Art contemporain chinois : industrie et subversion ?

« En vérité disait Mao, l’art pour l’art, cet art qui plane au-dessus des classes, qui se situe en retrait de la politique ou qui demeure indépendant d’elle, n’existe pas (…). Ce que nous réclamons, c’est l’unité de l’art et de la politique, l’unité de la forme et du contenu ». 

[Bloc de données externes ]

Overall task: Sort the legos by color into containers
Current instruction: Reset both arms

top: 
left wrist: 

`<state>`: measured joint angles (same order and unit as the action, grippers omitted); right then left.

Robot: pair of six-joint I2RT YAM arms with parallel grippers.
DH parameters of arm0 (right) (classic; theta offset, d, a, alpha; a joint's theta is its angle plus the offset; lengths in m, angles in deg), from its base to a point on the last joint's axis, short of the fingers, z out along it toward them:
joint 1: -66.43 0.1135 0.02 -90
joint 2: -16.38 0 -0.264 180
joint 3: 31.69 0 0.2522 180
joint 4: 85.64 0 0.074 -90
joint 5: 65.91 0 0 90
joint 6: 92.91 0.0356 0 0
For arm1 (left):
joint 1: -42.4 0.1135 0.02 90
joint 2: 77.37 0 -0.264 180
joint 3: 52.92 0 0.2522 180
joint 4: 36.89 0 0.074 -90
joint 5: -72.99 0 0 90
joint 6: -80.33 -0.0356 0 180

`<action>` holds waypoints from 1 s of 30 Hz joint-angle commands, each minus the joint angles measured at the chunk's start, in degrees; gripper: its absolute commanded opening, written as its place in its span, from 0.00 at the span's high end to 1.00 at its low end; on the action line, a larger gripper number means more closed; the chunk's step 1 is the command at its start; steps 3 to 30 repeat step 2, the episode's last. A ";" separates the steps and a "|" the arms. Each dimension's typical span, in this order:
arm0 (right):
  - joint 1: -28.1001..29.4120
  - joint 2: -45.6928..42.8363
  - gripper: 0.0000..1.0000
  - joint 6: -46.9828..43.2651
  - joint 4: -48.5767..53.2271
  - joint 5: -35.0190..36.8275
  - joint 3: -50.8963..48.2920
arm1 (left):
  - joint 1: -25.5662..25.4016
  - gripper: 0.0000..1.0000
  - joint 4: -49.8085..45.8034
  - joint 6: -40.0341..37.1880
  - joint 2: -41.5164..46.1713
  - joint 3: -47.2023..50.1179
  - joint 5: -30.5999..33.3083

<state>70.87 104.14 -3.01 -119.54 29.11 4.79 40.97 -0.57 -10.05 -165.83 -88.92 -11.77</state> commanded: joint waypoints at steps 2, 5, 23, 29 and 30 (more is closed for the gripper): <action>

La production artistique est alors au service de l’État. La politique d’ouverture et de réforme des années 80, bouleverse la société chinoise. L’industrie est en pleine restructuration. On produit moins collectivement qu’on ne cherche à dépenser individuellement. L’égalitarisme forcené cède le pas au consumérisme discriminant. La demande dirige l’offre. La publicité prend le relais de la propagande. La concurrence se nourrit de différences. La mercatique oriente le pouvoir d’achat qui commande désormais le statut social. L’art peut-il être encore « national dans sa forme, démocratique dans son contenu ». Les artistes s’interrogent. « Le marxisme c’est la conscience du social écrivait Malraux; la culture, la conscience du psychologique. » Mais entre crise existentielle et identitaire, de l’individu à la société, la marge de création des artistes est d’autant plus forte que son cadre d’expression est étroit : des libertés politiques restrictives aux débouchés économiques rares en Chine populaire, qu’il s’agisse d’acheteurs individuels démunis ou d’institutions muséales étatiques conservatrices. Il faut donc produire pour exporter hors de ses frontières, séduire tout en se défiant d’une occidentalisation extrême de son art.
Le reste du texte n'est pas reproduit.